How to Use Self Join to Calculate Running Total in SQL Server
In this post, we'll go over an example of calculating running total of each employee's daily sales using Self Join technique.
You can use this DB Fiddle to follow along and calculate Running Total with
Self Join.
Sample Data for Running Total Calculation
Let’s create some sample data to demonstrate how to calculate running total using self join technique.
We will create a EmployeeSales
table which has a EmployeeID
, SaleDate
, and SaleAmount
columns.
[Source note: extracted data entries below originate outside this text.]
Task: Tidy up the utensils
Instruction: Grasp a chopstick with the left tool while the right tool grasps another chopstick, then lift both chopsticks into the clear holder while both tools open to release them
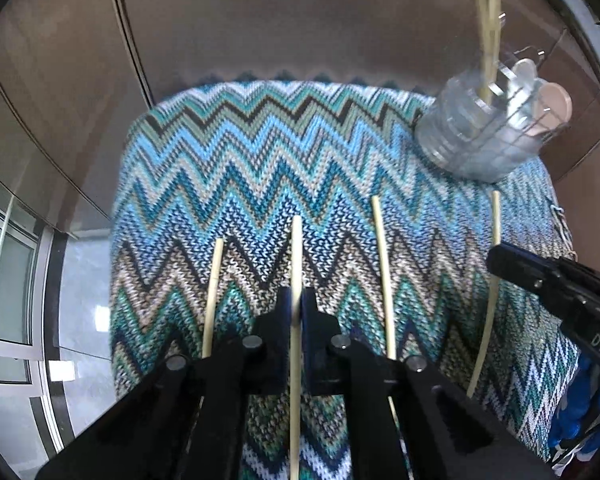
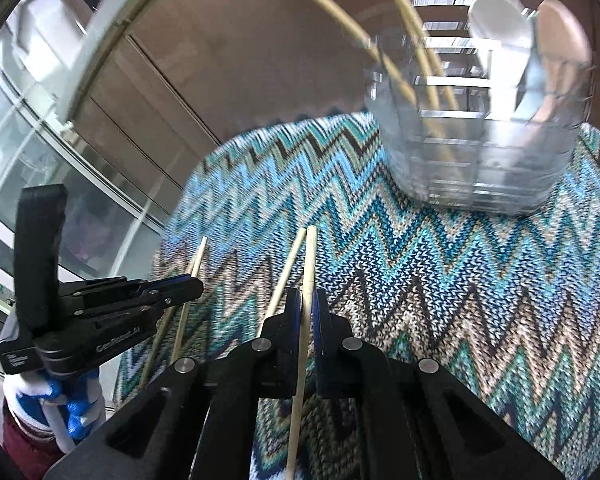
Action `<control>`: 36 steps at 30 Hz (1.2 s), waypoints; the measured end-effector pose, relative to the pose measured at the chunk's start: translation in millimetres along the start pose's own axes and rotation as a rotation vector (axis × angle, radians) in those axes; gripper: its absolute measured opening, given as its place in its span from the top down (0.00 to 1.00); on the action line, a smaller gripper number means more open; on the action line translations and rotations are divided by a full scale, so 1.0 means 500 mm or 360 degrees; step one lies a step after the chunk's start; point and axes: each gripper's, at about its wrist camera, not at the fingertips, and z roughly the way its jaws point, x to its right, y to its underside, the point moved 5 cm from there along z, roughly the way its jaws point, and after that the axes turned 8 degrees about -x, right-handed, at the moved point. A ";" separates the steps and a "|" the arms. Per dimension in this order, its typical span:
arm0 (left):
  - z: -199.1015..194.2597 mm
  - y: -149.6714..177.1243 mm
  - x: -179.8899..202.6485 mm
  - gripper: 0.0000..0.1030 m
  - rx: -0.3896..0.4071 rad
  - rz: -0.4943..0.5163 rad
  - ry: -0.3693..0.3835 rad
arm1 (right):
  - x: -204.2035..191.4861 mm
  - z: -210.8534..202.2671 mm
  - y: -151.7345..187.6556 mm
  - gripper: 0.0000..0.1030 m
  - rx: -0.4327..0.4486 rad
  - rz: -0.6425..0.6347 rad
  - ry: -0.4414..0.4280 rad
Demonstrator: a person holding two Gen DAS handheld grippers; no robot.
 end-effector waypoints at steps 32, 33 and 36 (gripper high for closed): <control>-0.402 -0.016 0.108 0.95 0.0935 -0.0046 0.0260 | -0.038 -0.416 -0.011 0.95 0.0787 -0.0150 0.0021; -0.414 -0.029 0.116 0.95 0.0972 -0.0049 0.0272 | -0.037 -0.432 -0.027 0.95 0.0834 -0.0159 0.0036; -0.444 -0.080 0.147 0.95 0.1106 -0.0066 0.0318 | -0.035 -0.463 -0.072 0.95 0.0939 -0.0182 0.0082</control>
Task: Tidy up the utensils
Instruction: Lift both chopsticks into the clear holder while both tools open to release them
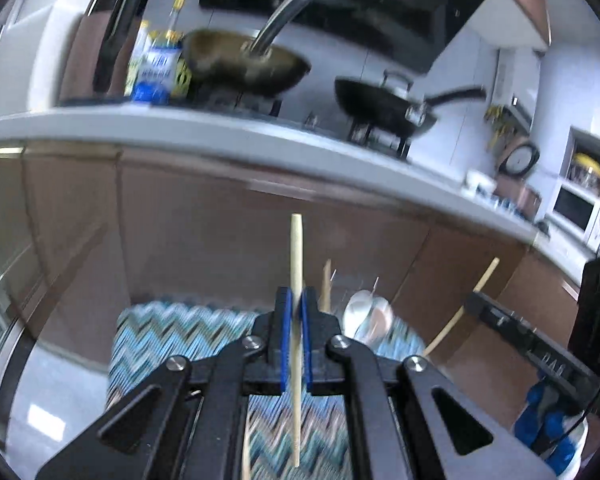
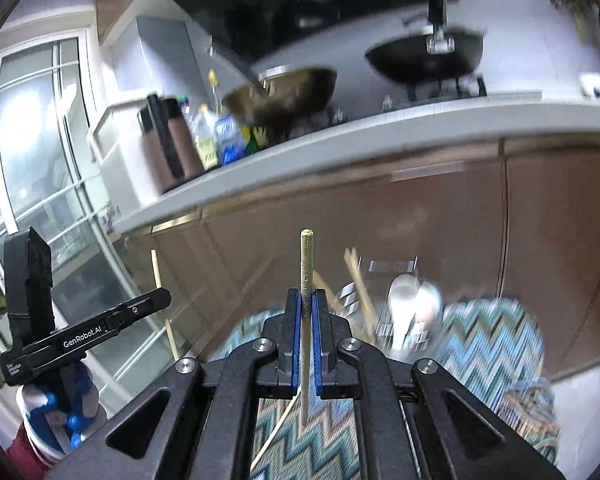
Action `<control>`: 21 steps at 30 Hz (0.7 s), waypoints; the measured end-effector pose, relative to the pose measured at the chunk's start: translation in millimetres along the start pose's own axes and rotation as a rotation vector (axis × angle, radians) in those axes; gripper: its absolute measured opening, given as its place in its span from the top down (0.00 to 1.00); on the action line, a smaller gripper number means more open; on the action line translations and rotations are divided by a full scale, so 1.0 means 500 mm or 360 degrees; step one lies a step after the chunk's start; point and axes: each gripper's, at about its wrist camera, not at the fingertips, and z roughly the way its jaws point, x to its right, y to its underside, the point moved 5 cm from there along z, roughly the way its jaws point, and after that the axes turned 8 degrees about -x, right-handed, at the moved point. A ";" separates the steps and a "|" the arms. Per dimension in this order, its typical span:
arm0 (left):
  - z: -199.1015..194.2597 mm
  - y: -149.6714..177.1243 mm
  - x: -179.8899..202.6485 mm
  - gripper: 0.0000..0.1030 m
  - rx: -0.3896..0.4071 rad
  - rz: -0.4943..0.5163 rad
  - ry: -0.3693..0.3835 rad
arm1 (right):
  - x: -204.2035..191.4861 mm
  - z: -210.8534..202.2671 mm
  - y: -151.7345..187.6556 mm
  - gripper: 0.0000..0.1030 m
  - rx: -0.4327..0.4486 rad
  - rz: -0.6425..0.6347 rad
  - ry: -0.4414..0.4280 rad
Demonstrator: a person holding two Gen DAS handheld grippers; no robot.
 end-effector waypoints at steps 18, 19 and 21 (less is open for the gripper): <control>0.294 -0.106 0.065 0.95 0.0376 -0.0042 -0.0132 | 0.096 0.197 -0.054 0.95 0.0075 -0.0118 0.0206; 0.308 -0.098 0.063 0.95 0.0369 -0.0032 -0.0141 | 0.099 0.204 -0.050 0.95 0.0069 -0.0124 0.0211; 0.339 -0.078 0.058 0.95 0.0351 -0.0019 -0.0161 | 0.106 0.224 -0.037 0.95 0.0052 -0.0143 0.0228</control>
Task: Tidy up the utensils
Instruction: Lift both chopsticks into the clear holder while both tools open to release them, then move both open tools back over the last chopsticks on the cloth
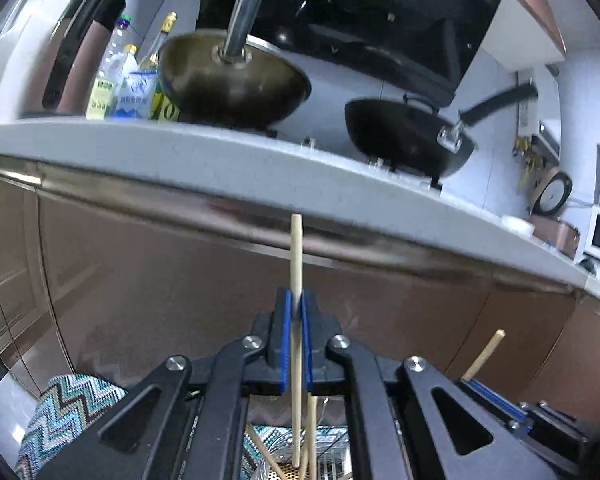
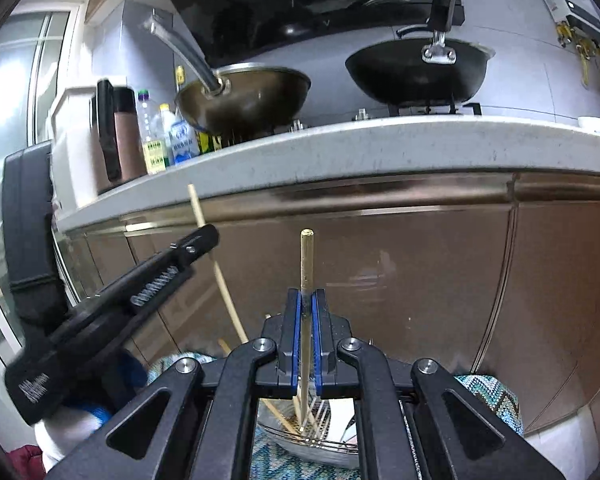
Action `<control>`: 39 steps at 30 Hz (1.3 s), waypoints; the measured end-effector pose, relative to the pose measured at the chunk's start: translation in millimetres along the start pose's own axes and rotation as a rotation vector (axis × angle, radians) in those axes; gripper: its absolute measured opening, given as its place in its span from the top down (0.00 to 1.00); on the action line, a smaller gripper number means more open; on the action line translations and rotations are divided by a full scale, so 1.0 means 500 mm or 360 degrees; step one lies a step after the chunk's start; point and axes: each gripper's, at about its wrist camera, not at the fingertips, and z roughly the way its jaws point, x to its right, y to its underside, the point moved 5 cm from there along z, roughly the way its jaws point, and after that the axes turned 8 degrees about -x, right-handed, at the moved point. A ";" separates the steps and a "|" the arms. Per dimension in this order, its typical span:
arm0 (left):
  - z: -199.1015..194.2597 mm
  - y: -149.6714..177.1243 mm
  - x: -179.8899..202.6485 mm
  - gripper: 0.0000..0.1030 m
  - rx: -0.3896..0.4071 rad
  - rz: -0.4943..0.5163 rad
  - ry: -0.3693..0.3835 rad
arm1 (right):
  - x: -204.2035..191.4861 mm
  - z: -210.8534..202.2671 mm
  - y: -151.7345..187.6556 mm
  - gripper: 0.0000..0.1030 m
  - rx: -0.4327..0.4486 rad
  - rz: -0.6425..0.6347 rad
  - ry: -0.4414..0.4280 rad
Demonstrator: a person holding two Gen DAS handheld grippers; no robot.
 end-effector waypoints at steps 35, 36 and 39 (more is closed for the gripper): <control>-0.379 0.064 -0.061 0.45 -0.0034 0.0135 -0.0229 | -0.044 -0.258 0.097 0.50 0.0081 0.0067 0.0091; -0.390 0.066 -0.061 0.44 -0.0032 0.0147 -0.0236 | -0.048 -0.267 0.101 0.49 0.0086 0.0071 0.0089; -0.421 0.072 -0.065 0.43 -0.0022 0.0171 -0.0247 | -0.058 -0.291 0.112 0.47 0.0095 0.0081 0.0077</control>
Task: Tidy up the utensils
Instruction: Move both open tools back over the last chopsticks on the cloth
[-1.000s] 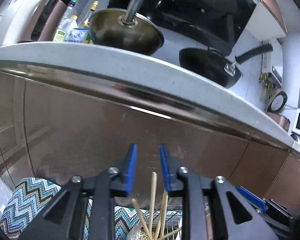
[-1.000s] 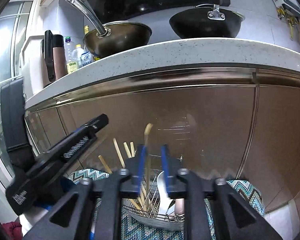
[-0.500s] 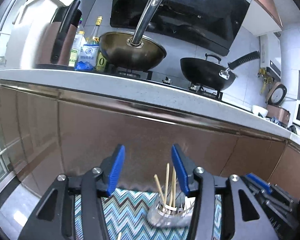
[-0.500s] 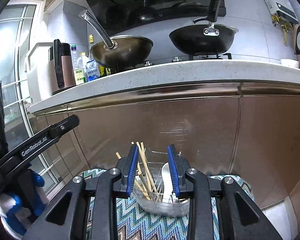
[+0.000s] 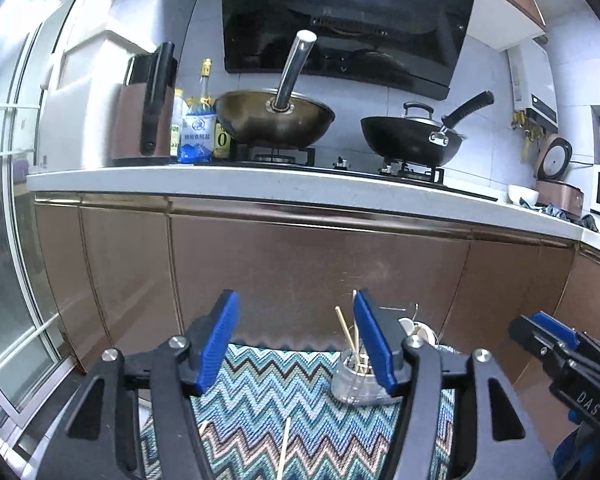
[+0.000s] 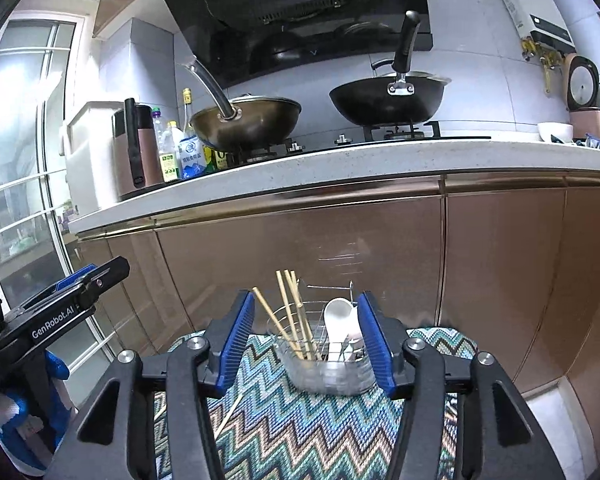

SaleAmount
stores each employee's daily sales amount.
CREATE TABLE EmployeeSales(
[EmployeeID] INT,
[SaleDate] DATE,
[SaleAmount] INT
)
INSERT INTO EmployeeSales VALUES
(1,'2022-06-01',10),
(1,'2022-06-02',20),
(1,'2022-06-03',30),
(2,'2022-06-01',10),
(2,'2022-06-02',10),
(2,'2022-06-03',10)
EmployeeID | SaleDate | SaleAmount |
---|---|---|
1 | 2022-06-01 | 10 |
1 | 2022-06-02 | 20 |
1 | 2022-06-03 | 30 |
2 | 2022-06-01 | 10 |
2 | 2022-06-02 | 10 |
2 | 2022-06-03 | 10 |
Calculate Running Total with Self Join
Calculating Running Total with Self Join is a more efficient way when comparing to the Correlated Subquery approach of computing running total.
Since we want to compute running total for each EmployeeID
, we'll begin by performing a self join of EmployeeSales
table on the EmployeeID
column.
We alias the left table as L and the right table as R.
SELECT *
FROM EmployeeSales AS L
JOIN EmployeeSales AS R ON L.EmployeeID = R.EmployeeID
ORDER BY L.EmployeeID
,L.SaleDate
Looking at the Self Join results so far, we realize that we need to filter out some rows before we can calculate running total of each EmployeeID.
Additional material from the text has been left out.